Although Liberace's performances frequently left music critics less than impressed, by 1950, he was an in demand performer at the White House and Hollywood functions as well as on stages across the country. He broke earnings records for musicians and in fact became the highest paid entertainer in the world throughout the 50s, 60s and 70s.
Between 1947 and 1954, Liberace released 70 albums.
TV Show and Commercial Endorsements
Liberace's celebrity was cemented by his nationally syndicated TV show, which ran throughout the 1950s and consistently drew an audience of 30 million or more. He also guest starred on many of the popular shows of the time - something he continued to do up until the time of his death.
Liberace also made himself available for celebrity endorsements and wound up selling everything from Cadillacs to furniture. He frequently worked endorsements into his stage shows in an early example of corporate sponsorship for touring musicians.
In addition to his commercial endorsements, Liberace used his name to brand a large number of goods and businesses. He had a men's clothing line, cookbooks, furniture, a mall and even a hotel chain.

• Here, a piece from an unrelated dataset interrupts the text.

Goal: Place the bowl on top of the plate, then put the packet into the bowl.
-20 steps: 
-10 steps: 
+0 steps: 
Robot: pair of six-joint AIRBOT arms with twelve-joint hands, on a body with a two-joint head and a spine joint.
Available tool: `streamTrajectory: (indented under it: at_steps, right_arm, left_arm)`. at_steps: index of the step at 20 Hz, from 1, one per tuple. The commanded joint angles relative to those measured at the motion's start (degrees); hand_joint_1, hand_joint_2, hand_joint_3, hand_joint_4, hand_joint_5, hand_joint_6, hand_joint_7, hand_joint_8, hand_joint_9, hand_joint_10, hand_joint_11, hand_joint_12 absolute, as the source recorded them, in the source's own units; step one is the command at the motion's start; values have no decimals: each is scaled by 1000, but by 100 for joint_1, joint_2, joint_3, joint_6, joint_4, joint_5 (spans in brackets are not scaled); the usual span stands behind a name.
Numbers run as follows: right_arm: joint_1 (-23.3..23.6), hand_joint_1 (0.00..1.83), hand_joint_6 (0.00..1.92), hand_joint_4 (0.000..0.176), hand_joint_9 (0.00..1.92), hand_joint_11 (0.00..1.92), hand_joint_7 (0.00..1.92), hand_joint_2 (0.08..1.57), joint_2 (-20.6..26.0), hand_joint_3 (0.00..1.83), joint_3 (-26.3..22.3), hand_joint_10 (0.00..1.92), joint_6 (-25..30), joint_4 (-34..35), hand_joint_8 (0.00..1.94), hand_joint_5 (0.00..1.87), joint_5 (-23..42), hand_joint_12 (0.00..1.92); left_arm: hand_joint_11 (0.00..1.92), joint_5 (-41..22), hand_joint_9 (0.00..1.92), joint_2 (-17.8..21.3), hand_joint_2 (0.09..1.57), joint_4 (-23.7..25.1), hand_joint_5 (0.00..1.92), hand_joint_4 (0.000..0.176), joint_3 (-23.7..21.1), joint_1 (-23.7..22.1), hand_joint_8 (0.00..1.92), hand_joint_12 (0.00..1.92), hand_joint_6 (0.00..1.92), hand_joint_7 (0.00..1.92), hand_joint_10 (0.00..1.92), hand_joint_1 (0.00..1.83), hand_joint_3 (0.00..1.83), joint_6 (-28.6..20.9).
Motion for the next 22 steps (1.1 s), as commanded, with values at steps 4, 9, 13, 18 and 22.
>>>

Liberace's flamboyant style led to near constant speculation about his sexuality. A staunch conservative, Liberace maintained throughout his life that he was heterosexual. In 1956, he sued The Daily Mirror, a UK newspaper, for libel after they hinted that he might be homosexual. The judge found the paper guilty of the charge and ordered them to pay the musician $22,400. He won a similar case against U.S. gossip magazine Confidential.
In public, Liberace dated women, including Mae West and Joanne Rio. However, in 1984, a 24 year old man named Scott Thorson sued Liberace for palimony, claiming that the two had been living as a couple for five years. The suit was settled for $95,000.
Liberace Biography - Death of the Artist
Liberace died in 1987 from complications associated with AIDS. His health had noticeably deteriorated in the two years preceding his death, but his manager issued a statement that the musician was on a watermelon diet and had lost a large amount of weight. It has never been disclosed how Liberace contracted HIV or when he had learned he had the disease.